RTMS Transcript Webhook Architecture Question

Hi,

My team and I are planning to implement the RTMS package in our Next.js application.

From what I can tell, the Node.js library appears to be a thin wrapper around C++ code that only runs on Linux. My main concern is that the C++ layer might be establishing an active outbound connection to Zoom (for example, to handle the transcription webhook when a meeting starts).

If that’s the case, it could be difficult to manage connection lifecycles in a horizontally scaled environment, since coordination between instances would be required.
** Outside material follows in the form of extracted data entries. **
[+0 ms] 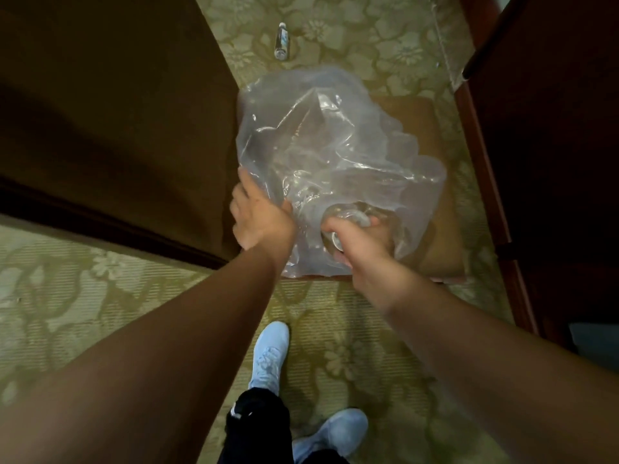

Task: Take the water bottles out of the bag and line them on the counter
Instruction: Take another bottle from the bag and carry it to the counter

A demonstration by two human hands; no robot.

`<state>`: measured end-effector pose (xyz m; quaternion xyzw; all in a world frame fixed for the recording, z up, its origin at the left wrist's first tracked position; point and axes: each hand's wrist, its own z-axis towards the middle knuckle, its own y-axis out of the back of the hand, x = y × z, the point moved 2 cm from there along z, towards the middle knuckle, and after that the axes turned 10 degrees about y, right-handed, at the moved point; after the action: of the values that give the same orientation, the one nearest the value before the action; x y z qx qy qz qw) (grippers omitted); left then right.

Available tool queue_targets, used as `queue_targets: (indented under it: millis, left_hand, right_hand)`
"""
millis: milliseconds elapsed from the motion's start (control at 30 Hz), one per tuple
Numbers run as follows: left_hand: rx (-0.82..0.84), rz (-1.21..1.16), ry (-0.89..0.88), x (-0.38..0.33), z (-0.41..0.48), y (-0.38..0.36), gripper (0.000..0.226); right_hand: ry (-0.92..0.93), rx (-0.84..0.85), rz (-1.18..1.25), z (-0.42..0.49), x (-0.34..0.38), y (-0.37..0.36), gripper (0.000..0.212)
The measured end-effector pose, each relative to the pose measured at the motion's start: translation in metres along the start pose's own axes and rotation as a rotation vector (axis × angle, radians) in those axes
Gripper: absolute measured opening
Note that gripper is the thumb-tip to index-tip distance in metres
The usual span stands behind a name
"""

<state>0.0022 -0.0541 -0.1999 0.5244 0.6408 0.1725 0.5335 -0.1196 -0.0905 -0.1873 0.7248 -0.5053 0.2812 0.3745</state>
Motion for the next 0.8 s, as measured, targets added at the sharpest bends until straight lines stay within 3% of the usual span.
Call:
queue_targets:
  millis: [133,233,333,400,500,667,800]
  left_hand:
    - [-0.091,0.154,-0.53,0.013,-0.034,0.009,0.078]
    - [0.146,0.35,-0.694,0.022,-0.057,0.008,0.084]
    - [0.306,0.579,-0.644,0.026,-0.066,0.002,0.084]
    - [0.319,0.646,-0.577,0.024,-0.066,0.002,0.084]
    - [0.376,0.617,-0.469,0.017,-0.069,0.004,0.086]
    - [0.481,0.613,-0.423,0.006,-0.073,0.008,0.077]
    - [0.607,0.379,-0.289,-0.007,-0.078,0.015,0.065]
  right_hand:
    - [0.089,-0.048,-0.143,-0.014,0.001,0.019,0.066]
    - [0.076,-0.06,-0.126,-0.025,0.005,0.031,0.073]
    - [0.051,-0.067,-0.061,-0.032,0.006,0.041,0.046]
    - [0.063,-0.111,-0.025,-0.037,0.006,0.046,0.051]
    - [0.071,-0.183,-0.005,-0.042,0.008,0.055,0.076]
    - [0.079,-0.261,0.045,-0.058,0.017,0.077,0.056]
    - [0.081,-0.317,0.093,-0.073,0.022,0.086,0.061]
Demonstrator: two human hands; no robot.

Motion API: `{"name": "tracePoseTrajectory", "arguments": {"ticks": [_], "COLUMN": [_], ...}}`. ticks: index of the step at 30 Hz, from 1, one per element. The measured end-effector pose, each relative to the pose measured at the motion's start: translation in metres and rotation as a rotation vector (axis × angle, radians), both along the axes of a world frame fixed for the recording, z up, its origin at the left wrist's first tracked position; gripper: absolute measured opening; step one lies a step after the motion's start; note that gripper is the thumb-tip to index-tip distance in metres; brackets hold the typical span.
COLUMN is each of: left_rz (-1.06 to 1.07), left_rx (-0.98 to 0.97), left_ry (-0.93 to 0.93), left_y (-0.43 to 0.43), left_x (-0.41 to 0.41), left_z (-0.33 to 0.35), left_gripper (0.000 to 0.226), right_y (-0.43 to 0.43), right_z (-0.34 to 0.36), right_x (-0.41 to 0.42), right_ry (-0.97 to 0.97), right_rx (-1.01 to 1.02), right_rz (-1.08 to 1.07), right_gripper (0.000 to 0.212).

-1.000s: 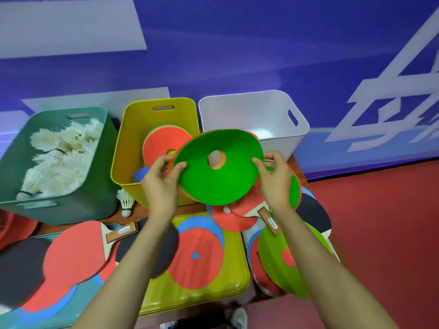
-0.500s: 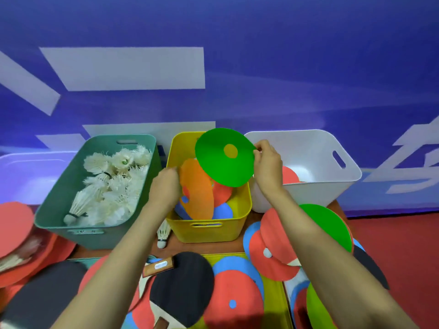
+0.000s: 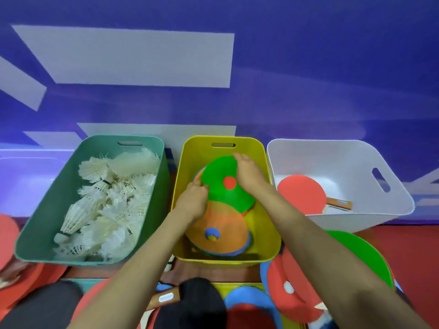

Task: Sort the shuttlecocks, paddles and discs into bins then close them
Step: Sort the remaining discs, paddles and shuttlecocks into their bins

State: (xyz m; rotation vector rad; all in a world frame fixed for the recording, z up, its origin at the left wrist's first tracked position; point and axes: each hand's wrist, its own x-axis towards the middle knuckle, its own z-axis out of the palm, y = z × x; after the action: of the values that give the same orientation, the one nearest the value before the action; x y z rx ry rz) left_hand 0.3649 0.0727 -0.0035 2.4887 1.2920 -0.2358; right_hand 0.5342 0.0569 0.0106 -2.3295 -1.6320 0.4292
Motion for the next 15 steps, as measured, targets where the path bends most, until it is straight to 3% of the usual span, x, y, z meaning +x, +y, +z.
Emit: {"name": "tracePoseTrajectory", "arguments": {"ticks": [6, 15], "left_rz": [0.07, 0.04], "left_rx": [-0.017, 0.255], "left_ry": [-0.1, -0.655], "left_y": [-0.002, -0.107], "left_x": [0.001, 0.031], "left_z": [0.011, 0.06], "left_gripper": [0.045, 0.032], "right_y": [-0.015, -0.155], "right_z": [-0.005, 0.038], "right_x": [0.005, 0.017], "right_ry": [0.046, 0.121], "right_rx": [0.088, 0.508], "right_rz": [0.065, 0.047], "right_gripper": [0.049, 0.038]}}
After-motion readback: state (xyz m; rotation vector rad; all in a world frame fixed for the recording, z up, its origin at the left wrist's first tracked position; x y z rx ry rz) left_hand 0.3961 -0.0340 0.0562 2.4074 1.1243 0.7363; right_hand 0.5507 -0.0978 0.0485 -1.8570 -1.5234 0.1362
Could you provide more details about the overall network architecture of the @zoom/rtms Node.js package? Specifically, does it maintain a persistent connection to Zoom, or does it act more as a passive listener for incoming webhook events?

We’d like to design our system in a way that avoids having to vertically scale a single instance.

Hi @JasonKiwi ,

There are 2 main things which @zoom/rtms package does. The below is non exhaust list of events, but I’ll highlight the main events

  1. Listen for main webhooks related to meeting.rtms_start and meeting.rtms_stopped. These webhooks provides the payload necessary to connect to the signaling and media server. Once received, it is handed over to point 2 below.

  2. Connect to signaling and media server. These 2 server connections are necessary for each RTMS stream. The media server is the one which eventually will be passing the data over websocket to your server. The SDK helps to keep connection to the signaling and media server, and including things like reconnection in case if it breaks.

Here’s what you can do for scalability.

  1. Setup a server or serverless service which will listen to webhooks from Zoom and pass it into a service bus or service queue
  2. Have a service orchestrator which will spin up docker instances (scaling horizontally) based on each of these messages in the service queue. Remember to pop it so that you will 1 message per 1 docker instance.
  3. Within this docker instance, you will use the message which looks something like this

{
meeting_uuid: “meeting-uuid”,
rtms_stream_id: “stream-id”,
server_urls: “wss://rtms.zoom.us”
}

and use the below command to connect to signaling and media server
rtms.join({
meeting_uuid: “meeting-uuid”,
rtms_stream_id: “stream-id”,
server_urls: “wss://rtms.zoom.us”
});

Are you intending to do some heavy processing on the machine?

Hi Chun,

This makes sense. I have a couple of questions.

  1. I imagine we would want to have multiple meetings handled by one docker container since all we are interested in is the transcript and we won’t need to do a lot of cpu bound work. I assume that is fine in this scenario. We would prefer getting the transcript via webhook but It doesn’t appear to be possible. Correct me if I’m wrong.

  2. How does the cleanup get handled in this scenario? I noticed in the example linked below that the nodejs process keeps a map of clients. How do we safety clean up the memory once the meeting is over? We won’t have a way to signal disconnect from our webhook to our docker container.
    repo path on github: zoom/rtms-quickstart-js/blob/main/index.js

I am specifically interested in question #2.

Thanks!

@JasonKiwi .

If you are doing number 1, then it will going towards a monolithic app. If you are working with just transcript, a single VM should be able to handle easily by a single VM or single docker instance.
You can get transcript via webhook, but it is via cloud recording, and it won’t be real time.

For number 2, there are a number of ways you can tell if a meeting has stopped. One is via the webhook. If you are using webhook, you probably need some orchestrator to know which docker instance to terminate. Another way is from the event which is received on the RTMS SDK.